They chant it in universities, build bureaucracies around it in corporations, and decorate political speeches with it like a sacred charm. Diversity is treated not as one value among many, but as the supreme virtue: the moral apex of progress.
Yet, for all the slogans, few can explain why diversity itself is supposed to make a society good. Look closely, and you’ll see that most people mean something embarrassingly superficial by it: the ability to order Thai food one night, tacos the next, and sushi the night after. The Western idea of diversity has been hollowed out to mean variety of consumption, not richness of character or cohesion of community. It’s the illusion of pluralism without the substance of belonging.
The truth is: Diversity is not what makes a society great. What makes a society great is common ground — the thick web of shared assumptions, moral instincts, and social norms that bind people together. A civilization does not survive because its people are different, but because they agree on what matters. Without that shared foundation, difference becomes division and pluralism decays into chaos.
To understand how we reached this confusion, we have to look briefly at how the idea of diversity evolved. In the aftermath of World War II, the West — horrified by the crimes of unhinged nationalism and racism — sought moral redemption in openness. Diversity became a corrective to exclusion, a way to ensure that no group could dominate or oppress another.
During the civil rights era, diversity gained moral power, becoming synonymous with justice, equality, and progress. But over time, the moral necessity hardened into dogma. What began as a plea for fairness turned into a substitute for meaning. Diversity became not a method for improving society, but the entire measure of its worth. The more different we are, we were told, the better — never mind whether those differences amount to a coherent whole.
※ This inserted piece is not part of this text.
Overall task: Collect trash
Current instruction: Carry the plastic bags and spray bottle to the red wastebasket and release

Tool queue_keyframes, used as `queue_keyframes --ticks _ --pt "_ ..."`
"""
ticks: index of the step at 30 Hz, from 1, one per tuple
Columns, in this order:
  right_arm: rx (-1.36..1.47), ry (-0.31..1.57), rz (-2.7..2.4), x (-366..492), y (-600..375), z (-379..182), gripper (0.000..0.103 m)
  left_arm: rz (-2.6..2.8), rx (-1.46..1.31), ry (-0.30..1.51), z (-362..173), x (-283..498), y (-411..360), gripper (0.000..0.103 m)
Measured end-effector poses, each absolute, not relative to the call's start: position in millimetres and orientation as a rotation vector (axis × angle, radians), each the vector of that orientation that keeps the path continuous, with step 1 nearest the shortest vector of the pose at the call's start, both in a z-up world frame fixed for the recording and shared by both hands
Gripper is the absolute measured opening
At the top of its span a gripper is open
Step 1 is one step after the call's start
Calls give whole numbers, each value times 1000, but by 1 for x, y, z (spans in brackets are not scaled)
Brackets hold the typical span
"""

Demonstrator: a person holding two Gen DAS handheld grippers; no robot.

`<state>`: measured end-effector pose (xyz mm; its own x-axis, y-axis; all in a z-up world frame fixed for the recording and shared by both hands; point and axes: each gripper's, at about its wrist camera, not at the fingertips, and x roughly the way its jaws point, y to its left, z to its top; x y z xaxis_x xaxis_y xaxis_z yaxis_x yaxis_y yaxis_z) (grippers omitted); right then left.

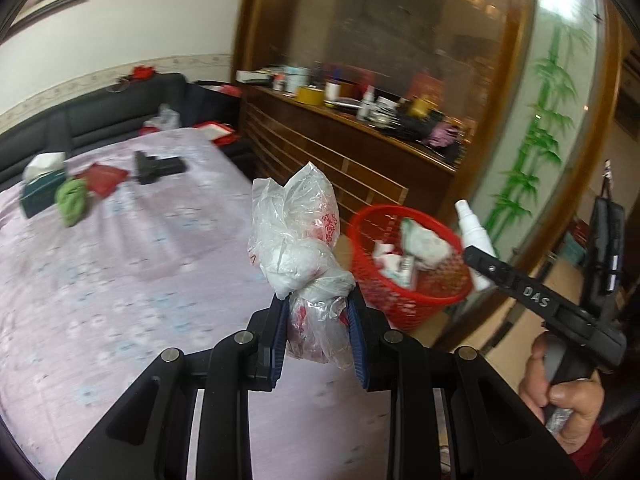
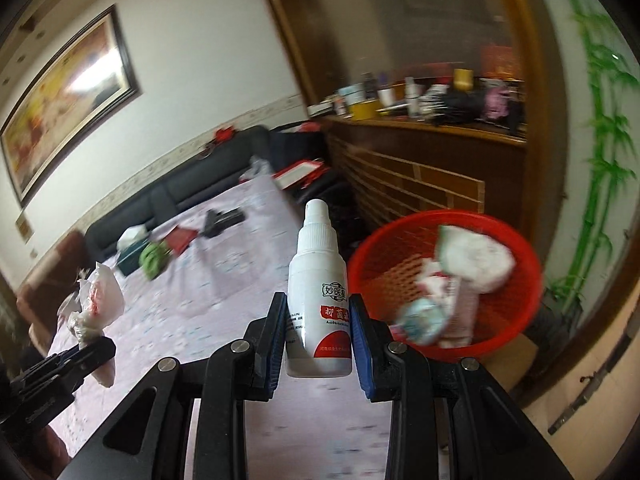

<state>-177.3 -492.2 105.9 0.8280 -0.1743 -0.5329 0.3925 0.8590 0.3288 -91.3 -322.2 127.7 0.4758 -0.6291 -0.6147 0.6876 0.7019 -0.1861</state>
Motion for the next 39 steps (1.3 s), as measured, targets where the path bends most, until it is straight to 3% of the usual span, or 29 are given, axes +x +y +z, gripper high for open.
queue_keyframes --ticks 15,37,38,39 --pt "565 515 -424 -213 -582 95 33 -960 137 759 128 -89 -435 26" --pt "597 519 -417 -175 -631 86 33 -989 134 858 80 -45 -503 26" --pt "599 523 -419 -173 -632 84 33 -992 131 864 77 -43 -505 28" --pt "602 528 -421 -171 -634 82 33 -989 130 873 74 -42 -506 38"
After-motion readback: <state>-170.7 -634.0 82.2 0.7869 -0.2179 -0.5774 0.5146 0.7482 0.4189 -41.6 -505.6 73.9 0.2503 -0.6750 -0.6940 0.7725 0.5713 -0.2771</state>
The consequences have been paradoxical. The more the West celebrates diversity, the less united it becomes. In the name of inclusion, we have erased the very idea of shared identity. Tolerance used to mean “live and let live”; now it means, “Don’t believe in anything too strongly.”
We praise inclusion, but inclusion into what? There is no longer a clear sense of “we,” no common moral baseline, no shared story. The result is a society fragmented into micro-communities — each nursing its own history, vocabulary, and grievance — bound together not by solidarity, but by proximity.
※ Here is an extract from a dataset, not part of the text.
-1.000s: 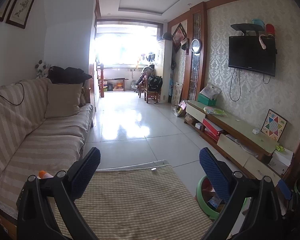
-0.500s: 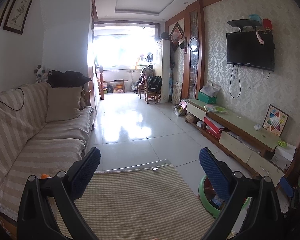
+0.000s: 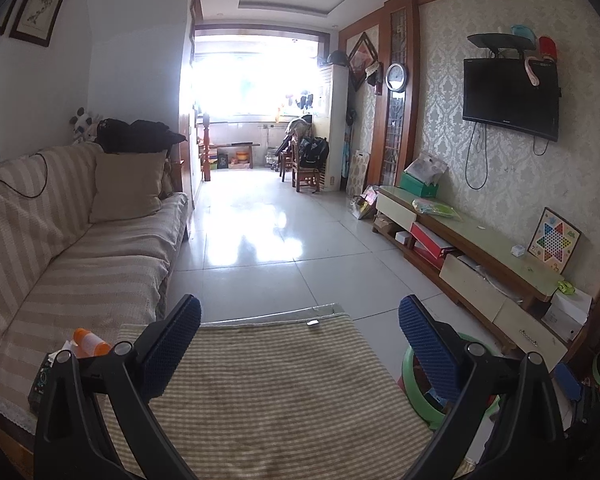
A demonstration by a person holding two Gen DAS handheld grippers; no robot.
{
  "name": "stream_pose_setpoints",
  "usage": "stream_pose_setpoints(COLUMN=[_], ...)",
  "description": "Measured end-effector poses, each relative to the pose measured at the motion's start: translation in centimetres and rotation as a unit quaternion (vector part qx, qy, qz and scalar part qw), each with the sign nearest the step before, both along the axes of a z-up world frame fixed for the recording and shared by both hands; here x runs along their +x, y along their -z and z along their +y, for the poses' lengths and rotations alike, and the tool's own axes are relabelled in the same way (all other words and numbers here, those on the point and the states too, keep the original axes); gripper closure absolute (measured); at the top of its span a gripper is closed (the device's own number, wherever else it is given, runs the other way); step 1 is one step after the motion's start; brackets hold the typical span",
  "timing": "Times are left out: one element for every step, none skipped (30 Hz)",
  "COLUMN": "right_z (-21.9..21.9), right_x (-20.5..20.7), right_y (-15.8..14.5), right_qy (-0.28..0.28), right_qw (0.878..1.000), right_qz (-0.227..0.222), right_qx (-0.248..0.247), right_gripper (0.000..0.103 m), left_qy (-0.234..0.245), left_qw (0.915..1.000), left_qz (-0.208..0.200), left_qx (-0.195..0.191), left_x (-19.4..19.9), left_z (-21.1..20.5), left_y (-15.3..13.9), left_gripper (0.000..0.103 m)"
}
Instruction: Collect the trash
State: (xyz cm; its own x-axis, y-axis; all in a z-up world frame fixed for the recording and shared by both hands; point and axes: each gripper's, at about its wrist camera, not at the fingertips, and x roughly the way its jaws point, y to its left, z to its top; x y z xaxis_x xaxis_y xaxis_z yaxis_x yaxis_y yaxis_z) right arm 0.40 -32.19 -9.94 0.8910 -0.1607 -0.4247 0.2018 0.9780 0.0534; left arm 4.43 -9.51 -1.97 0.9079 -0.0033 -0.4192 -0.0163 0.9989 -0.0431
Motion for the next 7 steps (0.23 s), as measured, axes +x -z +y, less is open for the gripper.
stream_pose_setpoints(right_z=[0.1, 0.3, 0.6, 0.8, 1.1, 1.5, 2.0], right_x=[0.4, 0.7, 1.2, 1.6, 2.1, 2.6, 3.3], right_y=[0.5, 1.0, 1.7, 2.2, 2.9, 3.6, 4.5], right_qy=[-0.003, -0.005, -0.007, -0.01, -0.013, -0.016, -0.019], right_qw=[1.0, 1.0, 1.0, 0.999, 0.999, 0.998, 0.997], right_qz=[0.008, 0.016, 0.027, 0.036, 0.048, 0.058, 0.072], right_qx=[-0.002, -0.005, -0.009, -0.011, -0.014, -0.017, -0.022], right_gripper=[0.005, 0.005, 0.005, 0.005, 0.005, 0.005, 0.005], left_qy=[-0.009, -0.014, -0.014, -0.019, -0.027, -0.032, -0.037], left_qw=[0.9999, 0.9995, 0.9989, 0.998, 0.9968, 0.9959, 0.9949], left_qz=[0.009, 0.024, 0.039, 0.055, 0.07, 0.08, 0.091], left_qx=[-0.003, -0.012, -0.02, -0.026, -0.028, -0.027, -0.023], left_x=[0.4, 0.8, 1.2, 1.4, 1.6, 1.5, 1.4], left_z=[0.4, 0.9, 1.5, 2.1, 2.7, 3.3, 3.9], left_y=[0.7, 1.9, 3.1, 4.5, 6.0, 7.4, 9.0], left_gripper=[0.008, 0.008, 0.008, 0.008, 0.008, 0.008, 0.008])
This obsession with difference has seeped into nearly every corner of life. We now have diversity in cuisine, fashion, entertainment, and pronouns — everything, except thought. We’ve replaced moral diversity with menu diversity. We’ve traded the deep pluralism of ideas for the shallow pluralism of brands. Cultural difference has become a consumer experience, not a moral achievement. The modern West confuses cultural consumption with moral depth. You can buy your way into cosmopolitan virtue by eating food from enough countries and watching films with enough subtitles. It is a hollow kind of pluralism, built around appetite rather than aspiration.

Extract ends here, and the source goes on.